EXERCISE DETAILS: Only a number is required: the count of lines in the material below that contain "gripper".

RECORDED INFORMATION:
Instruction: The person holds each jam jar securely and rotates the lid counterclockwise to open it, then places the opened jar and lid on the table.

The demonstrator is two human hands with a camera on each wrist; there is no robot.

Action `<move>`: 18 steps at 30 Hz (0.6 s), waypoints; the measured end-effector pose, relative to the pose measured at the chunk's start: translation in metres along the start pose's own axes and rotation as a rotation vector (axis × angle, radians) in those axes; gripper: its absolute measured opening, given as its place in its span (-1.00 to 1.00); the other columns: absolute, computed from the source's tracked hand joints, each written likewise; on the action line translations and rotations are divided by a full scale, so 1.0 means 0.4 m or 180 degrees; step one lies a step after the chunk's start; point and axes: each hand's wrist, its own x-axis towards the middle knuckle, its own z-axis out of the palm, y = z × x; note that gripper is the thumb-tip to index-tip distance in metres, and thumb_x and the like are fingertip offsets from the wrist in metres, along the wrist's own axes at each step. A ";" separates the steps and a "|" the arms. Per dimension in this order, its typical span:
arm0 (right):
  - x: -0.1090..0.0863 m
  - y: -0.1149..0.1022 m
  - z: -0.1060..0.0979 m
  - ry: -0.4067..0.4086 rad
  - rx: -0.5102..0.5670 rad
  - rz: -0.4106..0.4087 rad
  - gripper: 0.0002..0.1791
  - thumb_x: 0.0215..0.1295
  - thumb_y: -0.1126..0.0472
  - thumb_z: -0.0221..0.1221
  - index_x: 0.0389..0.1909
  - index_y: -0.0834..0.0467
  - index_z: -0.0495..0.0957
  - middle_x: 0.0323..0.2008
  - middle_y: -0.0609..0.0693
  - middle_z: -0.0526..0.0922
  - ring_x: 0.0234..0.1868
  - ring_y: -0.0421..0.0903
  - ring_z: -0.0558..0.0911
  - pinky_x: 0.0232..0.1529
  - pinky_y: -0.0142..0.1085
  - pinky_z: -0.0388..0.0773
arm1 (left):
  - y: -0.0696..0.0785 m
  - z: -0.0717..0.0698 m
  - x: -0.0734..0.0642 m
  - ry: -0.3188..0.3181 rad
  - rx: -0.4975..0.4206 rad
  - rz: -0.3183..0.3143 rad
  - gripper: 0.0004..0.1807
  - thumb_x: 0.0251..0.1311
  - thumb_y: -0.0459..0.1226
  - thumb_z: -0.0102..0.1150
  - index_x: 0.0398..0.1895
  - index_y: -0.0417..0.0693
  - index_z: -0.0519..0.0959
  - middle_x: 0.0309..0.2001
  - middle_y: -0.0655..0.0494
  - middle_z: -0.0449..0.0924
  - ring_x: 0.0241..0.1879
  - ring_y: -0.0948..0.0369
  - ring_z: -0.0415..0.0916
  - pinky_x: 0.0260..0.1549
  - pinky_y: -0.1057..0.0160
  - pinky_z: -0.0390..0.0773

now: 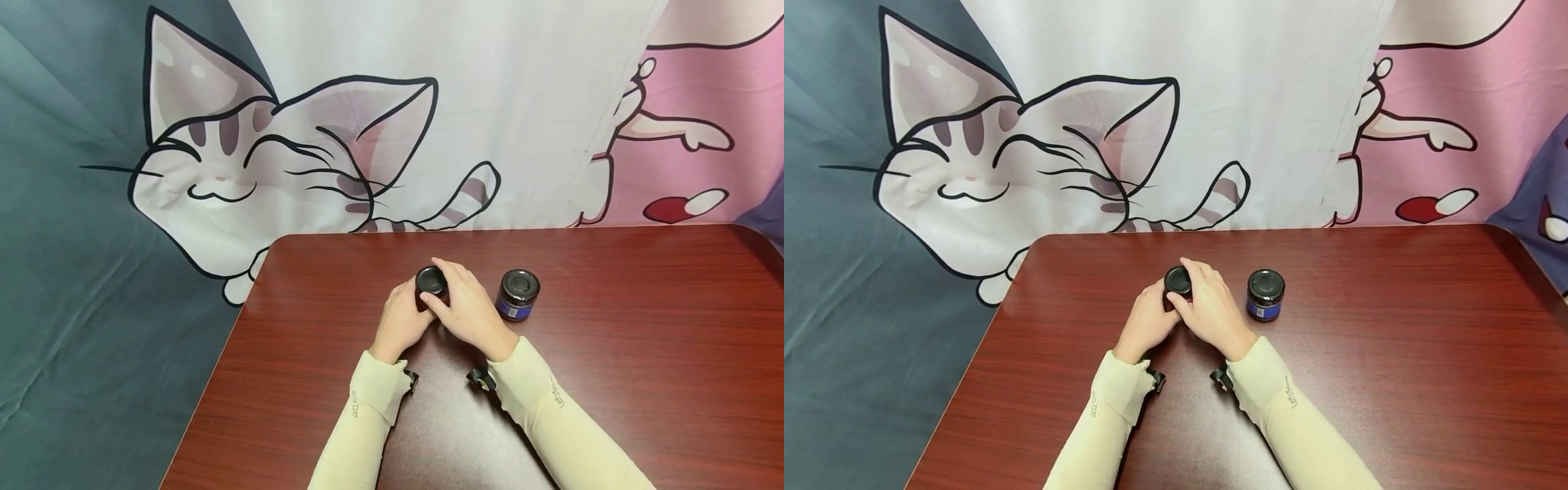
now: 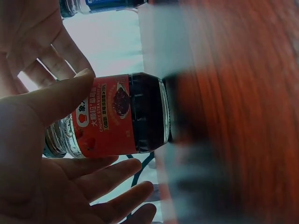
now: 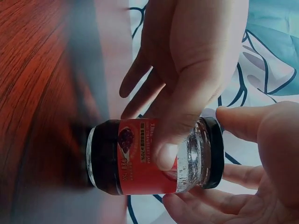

RESPONSE TO THIS EXERCISE: 3